## Exercise instructions
Scan the entries below. Return every line that includes "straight".

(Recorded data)
::::::

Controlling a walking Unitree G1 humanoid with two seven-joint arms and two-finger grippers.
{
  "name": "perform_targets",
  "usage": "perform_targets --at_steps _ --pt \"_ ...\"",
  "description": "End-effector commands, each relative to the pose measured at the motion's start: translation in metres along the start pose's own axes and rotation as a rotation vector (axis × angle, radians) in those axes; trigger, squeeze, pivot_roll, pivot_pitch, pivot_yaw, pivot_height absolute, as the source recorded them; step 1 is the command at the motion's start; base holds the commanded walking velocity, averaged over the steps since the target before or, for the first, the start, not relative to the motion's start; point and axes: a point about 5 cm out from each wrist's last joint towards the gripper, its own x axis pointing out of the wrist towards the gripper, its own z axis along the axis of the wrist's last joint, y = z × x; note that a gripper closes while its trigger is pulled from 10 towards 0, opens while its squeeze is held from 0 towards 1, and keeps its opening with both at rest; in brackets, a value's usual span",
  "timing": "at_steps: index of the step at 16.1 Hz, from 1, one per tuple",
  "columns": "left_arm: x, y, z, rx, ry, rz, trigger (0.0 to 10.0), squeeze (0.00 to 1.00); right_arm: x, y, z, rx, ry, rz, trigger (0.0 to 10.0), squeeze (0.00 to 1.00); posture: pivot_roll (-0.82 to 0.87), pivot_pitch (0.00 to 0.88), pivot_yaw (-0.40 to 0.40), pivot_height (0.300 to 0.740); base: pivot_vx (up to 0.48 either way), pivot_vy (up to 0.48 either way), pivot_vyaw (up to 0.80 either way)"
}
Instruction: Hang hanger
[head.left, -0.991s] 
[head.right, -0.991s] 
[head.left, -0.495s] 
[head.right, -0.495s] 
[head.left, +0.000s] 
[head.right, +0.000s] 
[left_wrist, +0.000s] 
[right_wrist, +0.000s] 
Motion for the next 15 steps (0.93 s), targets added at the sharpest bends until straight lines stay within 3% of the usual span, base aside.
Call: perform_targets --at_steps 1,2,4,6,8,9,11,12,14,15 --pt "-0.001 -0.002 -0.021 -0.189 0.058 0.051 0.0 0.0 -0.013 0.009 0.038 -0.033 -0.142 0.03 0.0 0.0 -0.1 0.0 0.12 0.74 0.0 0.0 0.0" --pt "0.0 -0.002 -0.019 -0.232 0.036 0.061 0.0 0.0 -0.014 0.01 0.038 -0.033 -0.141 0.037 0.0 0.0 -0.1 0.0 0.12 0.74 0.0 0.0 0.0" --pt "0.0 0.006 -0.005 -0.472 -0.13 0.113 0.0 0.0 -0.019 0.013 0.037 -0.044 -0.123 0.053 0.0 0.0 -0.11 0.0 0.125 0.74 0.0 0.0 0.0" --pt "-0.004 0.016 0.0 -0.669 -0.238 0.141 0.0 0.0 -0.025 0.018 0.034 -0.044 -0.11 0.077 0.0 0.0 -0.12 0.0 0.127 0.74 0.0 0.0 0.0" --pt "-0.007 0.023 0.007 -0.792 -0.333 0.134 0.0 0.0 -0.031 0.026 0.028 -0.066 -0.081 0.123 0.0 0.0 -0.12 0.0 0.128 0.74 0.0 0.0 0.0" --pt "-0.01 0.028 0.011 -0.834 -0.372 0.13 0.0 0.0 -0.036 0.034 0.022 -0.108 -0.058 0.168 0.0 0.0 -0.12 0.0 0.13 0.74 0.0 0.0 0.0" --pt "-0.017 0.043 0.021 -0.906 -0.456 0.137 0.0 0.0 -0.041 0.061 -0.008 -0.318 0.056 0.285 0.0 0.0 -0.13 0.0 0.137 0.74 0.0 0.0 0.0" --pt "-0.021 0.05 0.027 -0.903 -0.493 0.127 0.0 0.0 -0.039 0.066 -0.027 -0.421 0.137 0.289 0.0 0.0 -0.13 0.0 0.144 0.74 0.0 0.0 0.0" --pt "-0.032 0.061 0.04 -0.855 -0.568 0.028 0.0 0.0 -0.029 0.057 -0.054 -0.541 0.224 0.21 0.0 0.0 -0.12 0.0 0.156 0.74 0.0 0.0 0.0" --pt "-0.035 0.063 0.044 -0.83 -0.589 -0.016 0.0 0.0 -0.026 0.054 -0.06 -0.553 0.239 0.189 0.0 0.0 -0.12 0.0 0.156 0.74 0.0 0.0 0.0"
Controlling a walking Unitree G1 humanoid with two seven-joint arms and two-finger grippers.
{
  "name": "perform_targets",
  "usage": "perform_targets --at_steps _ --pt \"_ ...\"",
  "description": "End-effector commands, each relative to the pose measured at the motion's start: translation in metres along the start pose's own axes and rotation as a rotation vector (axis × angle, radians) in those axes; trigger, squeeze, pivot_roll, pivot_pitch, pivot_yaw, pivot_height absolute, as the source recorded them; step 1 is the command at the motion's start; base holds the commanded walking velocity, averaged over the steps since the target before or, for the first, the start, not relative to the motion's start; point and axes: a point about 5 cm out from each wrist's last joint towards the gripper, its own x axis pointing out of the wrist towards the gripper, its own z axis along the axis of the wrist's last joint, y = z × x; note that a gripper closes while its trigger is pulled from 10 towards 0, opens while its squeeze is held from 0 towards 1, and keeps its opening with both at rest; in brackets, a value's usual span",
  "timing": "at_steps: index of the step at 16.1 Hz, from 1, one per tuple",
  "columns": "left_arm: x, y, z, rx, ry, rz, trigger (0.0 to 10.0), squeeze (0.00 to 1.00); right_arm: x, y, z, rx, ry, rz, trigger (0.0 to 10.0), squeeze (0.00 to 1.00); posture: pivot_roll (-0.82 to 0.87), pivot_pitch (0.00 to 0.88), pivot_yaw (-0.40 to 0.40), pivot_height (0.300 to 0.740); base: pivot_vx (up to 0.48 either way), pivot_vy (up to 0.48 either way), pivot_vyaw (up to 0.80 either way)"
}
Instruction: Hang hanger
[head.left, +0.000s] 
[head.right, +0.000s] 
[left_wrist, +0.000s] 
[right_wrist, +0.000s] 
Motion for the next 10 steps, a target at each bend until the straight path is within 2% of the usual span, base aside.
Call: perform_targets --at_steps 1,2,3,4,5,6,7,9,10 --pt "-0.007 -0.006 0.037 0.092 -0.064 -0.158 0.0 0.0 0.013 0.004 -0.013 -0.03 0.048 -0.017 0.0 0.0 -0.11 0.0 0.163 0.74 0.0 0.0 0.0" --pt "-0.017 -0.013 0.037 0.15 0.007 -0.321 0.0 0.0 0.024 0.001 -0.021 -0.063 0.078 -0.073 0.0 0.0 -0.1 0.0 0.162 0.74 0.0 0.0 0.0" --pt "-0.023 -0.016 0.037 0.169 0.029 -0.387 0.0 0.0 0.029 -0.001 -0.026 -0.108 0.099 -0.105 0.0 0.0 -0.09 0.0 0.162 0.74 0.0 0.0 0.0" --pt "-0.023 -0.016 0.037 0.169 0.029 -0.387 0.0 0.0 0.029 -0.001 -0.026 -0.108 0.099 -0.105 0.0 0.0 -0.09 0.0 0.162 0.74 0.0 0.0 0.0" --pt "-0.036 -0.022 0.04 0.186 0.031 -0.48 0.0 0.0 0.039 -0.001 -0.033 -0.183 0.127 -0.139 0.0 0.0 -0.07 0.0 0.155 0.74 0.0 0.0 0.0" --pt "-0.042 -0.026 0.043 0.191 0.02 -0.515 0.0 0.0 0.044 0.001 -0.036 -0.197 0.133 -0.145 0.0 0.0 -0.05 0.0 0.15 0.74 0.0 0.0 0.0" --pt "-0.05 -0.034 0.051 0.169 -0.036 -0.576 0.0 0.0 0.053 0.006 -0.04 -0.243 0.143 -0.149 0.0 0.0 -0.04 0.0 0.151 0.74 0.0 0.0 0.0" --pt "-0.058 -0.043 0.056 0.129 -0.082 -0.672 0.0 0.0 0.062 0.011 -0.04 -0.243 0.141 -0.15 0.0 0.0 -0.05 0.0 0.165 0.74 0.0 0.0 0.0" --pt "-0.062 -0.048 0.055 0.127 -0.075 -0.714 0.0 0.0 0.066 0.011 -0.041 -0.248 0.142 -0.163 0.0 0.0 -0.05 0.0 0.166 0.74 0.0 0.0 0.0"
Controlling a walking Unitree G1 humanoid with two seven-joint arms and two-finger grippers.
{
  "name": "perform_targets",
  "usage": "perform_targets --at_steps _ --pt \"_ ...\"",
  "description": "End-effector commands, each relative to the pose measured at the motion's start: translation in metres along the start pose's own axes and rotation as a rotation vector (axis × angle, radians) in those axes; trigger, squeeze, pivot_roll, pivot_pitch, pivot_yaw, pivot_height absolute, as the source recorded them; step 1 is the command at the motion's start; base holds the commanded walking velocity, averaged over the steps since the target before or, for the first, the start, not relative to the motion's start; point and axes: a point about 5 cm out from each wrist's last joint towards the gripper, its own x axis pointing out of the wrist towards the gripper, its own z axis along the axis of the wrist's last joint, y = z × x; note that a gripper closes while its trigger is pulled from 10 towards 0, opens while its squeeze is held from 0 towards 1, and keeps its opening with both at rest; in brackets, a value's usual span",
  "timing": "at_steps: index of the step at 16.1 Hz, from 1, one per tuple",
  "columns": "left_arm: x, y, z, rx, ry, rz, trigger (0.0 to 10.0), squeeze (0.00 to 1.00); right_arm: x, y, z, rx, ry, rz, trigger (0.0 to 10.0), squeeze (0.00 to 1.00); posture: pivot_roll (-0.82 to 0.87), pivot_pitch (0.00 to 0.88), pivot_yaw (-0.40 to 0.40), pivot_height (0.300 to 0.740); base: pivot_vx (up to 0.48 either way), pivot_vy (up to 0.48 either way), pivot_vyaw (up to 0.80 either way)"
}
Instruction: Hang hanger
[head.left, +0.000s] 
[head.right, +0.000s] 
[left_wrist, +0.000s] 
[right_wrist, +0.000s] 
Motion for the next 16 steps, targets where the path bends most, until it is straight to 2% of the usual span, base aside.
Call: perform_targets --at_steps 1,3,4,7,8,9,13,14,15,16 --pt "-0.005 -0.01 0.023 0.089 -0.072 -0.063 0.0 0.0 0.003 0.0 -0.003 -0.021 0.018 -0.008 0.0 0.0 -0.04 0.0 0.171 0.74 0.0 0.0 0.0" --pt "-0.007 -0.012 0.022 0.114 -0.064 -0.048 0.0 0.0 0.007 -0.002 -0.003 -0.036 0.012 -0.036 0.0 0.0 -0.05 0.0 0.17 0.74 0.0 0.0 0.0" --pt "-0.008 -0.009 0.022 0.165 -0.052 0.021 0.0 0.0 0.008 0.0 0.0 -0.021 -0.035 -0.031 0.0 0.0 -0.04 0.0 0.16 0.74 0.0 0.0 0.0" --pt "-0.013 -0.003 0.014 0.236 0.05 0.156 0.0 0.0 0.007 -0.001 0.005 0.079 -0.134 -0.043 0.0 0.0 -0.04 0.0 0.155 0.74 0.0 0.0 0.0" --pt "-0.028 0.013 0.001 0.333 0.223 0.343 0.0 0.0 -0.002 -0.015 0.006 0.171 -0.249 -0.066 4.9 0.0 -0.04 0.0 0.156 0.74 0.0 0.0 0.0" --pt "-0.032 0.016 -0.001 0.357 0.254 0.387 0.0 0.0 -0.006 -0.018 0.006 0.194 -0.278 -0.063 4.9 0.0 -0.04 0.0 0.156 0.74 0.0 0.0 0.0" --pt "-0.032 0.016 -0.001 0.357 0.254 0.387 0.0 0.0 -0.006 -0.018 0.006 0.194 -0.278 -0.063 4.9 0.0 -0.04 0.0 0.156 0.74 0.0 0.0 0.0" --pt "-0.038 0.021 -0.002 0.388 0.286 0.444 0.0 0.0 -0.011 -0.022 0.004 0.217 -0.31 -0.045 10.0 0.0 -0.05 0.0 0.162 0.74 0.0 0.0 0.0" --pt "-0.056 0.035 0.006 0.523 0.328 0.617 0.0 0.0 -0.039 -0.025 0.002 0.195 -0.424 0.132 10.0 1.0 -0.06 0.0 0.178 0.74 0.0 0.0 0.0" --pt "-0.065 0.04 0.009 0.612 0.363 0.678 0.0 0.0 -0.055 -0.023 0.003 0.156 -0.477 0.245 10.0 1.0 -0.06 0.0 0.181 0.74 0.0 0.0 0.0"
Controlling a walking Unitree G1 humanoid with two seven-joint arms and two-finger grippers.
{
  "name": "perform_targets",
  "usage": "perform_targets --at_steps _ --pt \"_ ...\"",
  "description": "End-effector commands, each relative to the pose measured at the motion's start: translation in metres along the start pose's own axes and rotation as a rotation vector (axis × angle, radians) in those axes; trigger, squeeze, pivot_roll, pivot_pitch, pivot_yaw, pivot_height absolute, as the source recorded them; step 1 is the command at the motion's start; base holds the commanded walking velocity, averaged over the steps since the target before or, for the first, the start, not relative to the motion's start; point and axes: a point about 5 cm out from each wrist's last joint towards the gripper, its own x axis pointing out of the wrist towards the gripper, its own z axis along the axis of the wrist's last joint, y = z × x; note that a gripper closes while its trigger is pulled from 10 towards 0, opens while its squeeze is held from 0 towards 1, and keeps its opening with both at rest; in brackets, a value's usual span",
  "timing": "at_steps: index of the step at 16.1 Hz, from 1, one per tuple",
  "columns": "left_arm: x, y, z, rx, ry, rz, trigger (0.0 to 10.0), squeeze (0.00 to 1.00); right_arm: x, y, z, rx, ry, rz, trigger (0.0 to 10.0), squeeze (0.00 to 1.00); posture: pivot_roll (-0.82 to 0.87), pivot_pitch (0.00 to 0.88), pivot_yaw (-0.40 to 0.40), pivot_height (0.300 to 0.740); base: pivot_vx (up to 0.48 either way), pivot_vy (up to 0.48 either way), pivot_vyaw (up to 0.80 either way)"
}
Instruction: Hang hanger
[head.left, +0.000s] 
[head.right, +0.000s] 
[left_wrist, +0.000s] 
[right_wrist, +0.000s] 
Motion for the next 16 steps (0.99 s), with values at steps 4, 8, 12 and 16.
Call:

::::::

## Result of the task
Motion for the next 15 steps (0.93 s), targets added at the sharpest bends until straight lines stay within 3% of the usual span, base aside.
Motion for the next 10 steps, a target at each bend until the straight path is within 2% of the usual span, base aside.
Motion for the next 16 steps, targets where the path bends most, until it is straight to 2% of the usual span, base aside.

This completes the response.